Rachel Johnson said she believed leaving the European Union is a "suicide mission" that will take Britain "over a cliff", revealing she defected because the Lib Dems "have the only sensible plan in place".

Both the columnist and her younger brother Jo Johnson, the universities minister, supported the remain campaign in the July referendum.

Writing in the Mail on Sunday, Ms Johnson said her eldest sibling "made it quite clear he thought I'd lost my last remaining marble" when she confessed she was now a paid-up member of the opposition.

Explaining her decision, she wrote: "As I say to my brother every time I see him - and he would, I hope, admit I've been consistent if not loyal on this - the reason I've gone as far as to join an opposition party is because the goods the Brexiteers showed us in the referendum bill of sale have so far turned out to be faulty."

Ms Johnson highlighted how, after assurances by US officials that Britain would be "front of the queue" for a trade deal, Britain is now "behind the EU".

She said the promise of £350 million in funding for the NHS, which emblazoned her brother's Brexit bus, is no more, migration will have to remain at current levels in order for the country to thrive, and growth is slowing.

"And on it goes - and Brexit hasn't even happened yet. And therefore for me, this time round, the only way is the Lib Dems," Ms Johnson added.

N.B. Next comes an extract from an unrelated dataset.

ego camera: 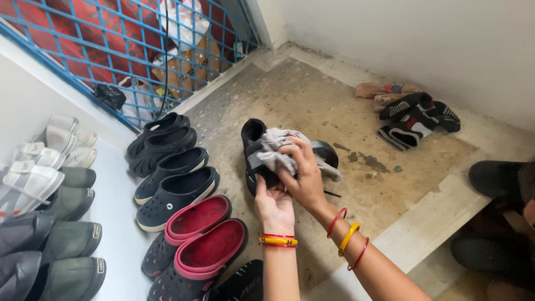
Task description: The person retrieves a pair of black sneakers from a cardboard box and wipes them with a cloth. They clean the exterior and interior of both shoes, then place them on a shelf among other footwear.
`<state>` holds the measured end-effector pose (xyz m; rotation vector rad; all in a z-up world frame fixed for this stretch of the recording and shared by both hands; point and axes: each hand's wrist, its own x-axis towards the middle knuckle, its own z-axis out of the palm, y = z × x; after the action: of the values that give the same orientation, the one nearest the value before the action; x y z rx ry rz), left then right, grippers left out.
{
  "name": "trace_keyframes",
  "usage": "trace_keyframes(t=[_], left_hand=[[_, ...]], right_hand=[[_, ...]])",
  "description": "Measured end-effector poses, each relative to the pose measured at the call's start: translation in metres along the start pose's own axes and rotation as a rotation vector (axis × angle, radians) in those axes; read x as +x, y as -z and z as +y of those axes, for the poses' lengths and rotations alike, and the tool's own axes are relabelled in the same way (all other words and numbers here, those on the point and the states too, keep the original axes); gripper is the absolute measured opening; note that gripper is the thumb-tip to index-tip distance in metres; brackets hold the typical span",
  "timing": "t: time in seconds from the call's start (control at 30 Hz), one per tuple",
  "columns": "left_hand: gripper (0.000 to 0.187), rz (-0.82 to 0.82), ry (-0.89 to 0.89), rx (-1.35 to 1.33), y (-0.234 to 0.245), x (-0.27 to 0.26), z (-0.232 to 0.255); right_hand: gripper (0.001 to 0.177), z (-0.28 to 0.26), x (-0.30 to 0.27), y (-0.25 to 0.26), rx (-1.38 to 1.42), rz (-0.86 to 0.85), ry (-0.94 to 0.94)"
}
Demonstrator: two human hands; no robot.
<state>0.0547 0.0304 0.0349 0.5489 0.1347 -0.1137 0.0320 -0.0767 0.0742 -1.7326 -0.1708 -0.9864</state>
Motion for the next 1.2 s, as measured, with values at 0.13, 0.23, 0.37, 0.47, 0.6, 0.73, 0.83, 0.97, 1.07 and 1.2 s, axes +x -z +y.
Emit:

There was speculation that Ms Johnson was poised to stand as a Lib Dem candidate in the June 8 General Election, however she said it "can't and won't happen" due to "rules and procedures".

Accepting responsibility for any fallout over her "defection from the political family fold", she wrote: "I could have told nobody I'd joined the Lib Dems.

"I could have merely shown my allegiance in the privacy of the voting booth, but I didn't.

"I wanted to stand up and be counted in my continuing opposition to what I've always thought is a suicide mission to take us out of Europe and over a cliff."